Speechcrime in the UK, cont’d
More on a subject we covered on Dec. 13, Sept. 14, and Jul. 16 of last year: in December British authorities rounded up and arrested the head and various officials of the British National Party, charging them with inciting racial hatred in political speeches (“Let the people of England speak”, The Spectator, Jan. 1). Also in December, the quasiofficial Press Complaints Commission announced a crackdown “on the use of the term ‘illegal asylum seeker’ by newspapers after research revealed its continued usage. Sir Christopher Meyer, the press watchdog’s chairman, has commissioned its cuttings agency to scan all British newspapers for use of the term after a study by the Liberal Democrats showed that the press has ignored the PCC’s guidance issued more than a year ago.” The culture spokesman of the bafflingly named LDP has written to Meyer “calling for harsher punishments for defiant newspapers”, and saying there is “a strong case for considering the imposition of fines on erring newspapers.” (Sarah Hall, “Newspapers flout ruling on asylum seekers”, The Guardian, Dec. 31).

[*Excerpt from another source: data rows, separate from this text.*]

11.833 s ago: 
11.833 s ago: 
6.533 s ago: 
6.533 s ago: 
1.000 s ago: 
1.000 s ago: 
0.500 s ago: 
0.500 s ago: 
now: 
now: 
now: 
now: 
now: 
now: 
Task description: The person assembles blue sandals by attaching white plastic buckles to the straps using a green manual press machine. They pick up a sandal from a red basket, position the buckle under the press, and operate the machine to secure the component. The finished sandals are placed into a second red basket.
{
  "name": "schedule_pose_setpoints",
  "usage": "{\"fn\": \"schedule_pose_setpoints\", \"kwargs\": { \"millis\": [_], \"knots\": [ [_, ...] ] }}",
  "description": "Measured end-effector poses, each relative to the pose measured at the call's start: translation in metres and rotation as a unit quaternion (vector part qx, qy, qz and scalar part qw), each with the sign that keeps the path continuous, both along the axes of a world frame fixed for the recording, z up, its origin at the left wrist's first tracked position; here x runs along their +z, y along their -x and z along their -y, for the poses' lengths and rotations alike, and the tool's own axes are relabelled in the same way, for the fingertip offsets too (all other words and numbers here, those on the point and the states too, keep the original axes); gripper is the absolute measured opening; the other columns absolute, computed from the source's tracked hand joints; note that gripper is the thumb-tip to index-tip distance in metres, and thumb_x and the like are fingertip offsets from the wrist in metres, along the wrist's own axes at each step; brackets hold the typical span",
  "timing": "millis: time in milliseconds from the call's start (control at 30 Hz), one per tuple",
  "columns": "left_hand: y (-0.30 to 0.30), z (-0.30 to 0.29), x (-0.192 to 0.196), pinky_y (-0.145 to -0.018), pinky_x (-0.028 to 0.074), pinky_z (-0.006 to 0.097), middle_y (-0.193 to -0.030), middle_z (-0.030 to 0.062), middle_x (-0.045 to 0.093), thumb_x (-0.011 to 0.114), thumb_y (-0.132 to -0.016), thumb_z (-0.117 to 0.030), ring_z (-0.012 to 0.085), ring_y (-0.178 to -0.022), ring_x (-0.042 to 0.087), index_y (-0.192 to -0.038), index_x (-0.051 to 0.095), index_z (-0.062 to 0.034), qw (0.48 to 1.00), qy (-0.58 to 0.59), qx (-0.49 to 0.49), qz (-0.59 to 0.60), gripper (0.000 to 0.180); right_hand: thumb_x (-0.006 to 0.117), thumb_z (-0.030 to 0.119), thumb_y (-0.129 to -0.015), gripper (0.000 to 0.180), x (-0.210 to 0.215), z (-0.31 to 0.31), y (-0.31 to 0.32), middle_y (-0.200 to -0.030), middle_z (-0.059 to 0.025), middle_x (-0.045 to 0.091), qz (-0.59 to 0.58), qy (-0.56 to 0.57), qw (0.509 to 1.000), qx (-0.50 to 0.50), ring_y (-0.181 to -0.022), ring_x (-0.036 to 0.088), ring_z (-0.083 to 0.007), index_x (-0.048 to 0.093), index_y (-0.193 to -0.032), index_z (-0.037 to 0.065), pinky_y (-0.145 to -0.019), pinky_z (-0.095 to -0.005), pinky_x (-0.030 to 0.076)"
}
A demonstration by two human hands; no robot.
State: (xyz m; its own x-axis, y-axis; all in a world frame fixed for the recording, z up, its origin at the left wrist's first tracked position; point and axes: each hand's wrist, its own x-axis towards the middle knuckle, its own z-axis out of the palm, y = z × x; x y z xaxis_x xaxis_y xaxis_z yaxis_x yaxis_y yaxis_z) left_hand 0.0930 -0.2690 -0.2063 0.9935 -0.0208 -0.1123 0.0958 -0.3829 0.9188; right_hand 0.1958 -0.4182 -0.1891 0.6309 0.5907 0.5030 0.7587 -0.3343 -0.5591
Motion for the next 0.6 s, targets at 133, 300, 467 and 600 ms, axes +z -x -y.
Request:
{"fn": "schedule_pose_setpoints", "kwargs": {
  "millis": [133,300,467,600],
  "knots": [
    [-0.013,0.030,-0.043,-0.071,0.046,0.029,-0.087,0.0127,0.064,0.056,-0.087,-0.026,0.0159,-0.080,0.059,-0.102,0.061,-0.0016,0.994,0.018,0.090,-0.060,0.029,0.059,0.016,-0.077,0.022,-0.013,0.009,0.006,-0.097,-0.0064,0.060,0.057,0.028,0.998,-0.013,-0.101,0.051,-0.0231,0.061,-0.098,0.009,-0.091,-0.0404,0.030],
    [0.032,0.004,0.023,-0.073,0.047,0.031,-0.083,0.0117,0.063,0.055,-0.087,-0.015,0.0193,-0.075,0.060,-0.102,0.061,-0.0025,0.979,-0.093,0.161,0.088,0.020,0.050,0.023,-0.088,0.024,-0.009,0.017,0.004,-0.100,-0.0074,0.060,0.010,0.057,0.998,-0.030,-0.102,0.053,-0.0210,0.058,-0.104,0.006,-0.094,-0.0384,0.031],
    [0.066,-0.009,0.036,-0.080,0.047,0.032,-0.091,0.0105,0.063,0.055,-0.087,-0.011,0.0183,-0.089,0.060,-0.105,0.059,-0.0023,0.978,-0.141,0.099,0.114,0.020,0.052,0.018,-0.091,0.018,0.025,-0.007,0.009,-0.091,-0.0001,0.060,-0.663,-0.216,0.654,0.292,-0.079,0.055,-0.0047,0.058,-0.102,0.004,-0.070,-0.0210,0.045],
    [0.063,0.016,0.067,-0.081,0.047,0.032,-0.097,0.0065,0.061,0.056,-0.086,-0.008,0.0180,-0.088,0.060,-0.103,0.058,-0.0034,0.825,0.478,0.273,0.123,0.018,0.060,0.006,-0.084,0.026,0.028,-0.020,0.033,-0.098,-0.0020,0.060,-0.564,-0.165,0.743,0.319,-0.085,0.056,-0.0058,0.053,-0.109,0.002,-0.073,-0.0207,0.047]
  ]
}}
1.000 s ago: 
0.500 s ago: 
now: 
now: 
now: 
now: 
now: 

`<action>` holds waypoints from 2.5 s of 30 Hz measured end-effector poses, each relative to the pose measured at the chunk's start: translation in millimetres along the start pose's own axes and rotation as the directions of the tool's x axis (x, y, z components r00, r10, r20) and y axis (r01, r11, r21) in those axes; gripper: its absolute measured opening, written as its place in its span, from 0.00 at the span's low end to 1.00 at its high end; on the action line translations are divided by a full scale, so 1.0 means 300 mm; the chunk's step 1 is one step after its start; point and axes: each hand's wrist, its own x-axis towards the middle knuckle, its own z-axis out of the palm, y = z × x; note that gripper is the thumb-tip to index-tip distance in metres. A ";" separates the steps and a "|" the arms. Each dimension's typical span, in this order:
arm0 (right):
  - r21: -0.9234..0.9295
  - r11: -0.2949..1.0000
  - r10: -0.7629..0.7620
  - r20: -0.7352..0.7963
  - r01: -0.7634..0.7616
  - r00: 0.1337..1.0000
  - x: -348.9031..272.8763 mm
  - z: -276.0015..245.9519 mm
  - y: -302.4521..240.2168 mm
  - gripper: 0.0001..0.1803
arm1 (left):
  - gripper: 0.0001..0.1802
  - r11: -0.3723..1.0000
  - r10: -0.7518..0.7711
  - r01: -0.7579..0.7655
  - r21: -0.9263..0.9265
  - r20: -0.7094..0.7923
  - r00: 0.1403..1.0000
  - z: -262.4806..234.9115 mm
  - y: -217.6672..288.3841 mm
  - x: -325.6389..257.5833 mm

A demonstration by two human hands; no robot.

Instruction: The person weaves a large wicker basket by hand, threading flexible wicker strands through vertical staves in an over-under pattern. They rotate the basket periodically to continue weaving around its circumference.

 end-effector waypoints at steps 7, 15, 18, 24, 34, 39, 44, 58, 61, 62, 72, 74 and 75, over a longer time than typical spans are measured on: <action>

Greyhound v. Chinatown buses
What does an incumbent bus company do when faced with low-price competition? One solution is to raise the competition’s costs by suing. But even I’ll admit that lawsuits are more civil than the violence that characterizes recent competition amongst the smaller bus lines. (Barry Newman, “On the East Coast, Chinese Buses Give Greyhound a Run”, Wall Street Journal, Jan. 28).
LA commuter rail crash II
More on the LA commuter rail crash (Jan. 27): the Los Angeles Times covers the legal aspects of the case, and suggests prospects of recovery are “slim,” because the accident is Alvarez’s doing. Ten paragraphs into the article, however, the Times acknowledges the principle of joint and several liability, whereby the railroad could be on the hook for the entirety of the economic damages if they’re found 1% responsible for the accident. (Tort reform in California has abolished joint-and-several liability for non-economic damages. Cal. Civ. Code Sec. 1431.2.) Overlawyered has covered numerous cases where the deep pocket was held responsible for the crime of another: for example, ankle monitor manufacturer 20% responsible for murder; apartment complex responsible for carjacking and shooting; beer vendor 50% responsible (plus punitives) for drunk driving accident; automaker jointly liable for drunk driving accident.
Also entertaining is the discussion of the five investigators the California Bar felt they had to send to the scene of the crime and local hospitals to shoo away potentially illegal solicitation by attorneys. (Henry Weinstein, “Victims’ Chances of Winning Big Money Are Slim”, Jan. 28).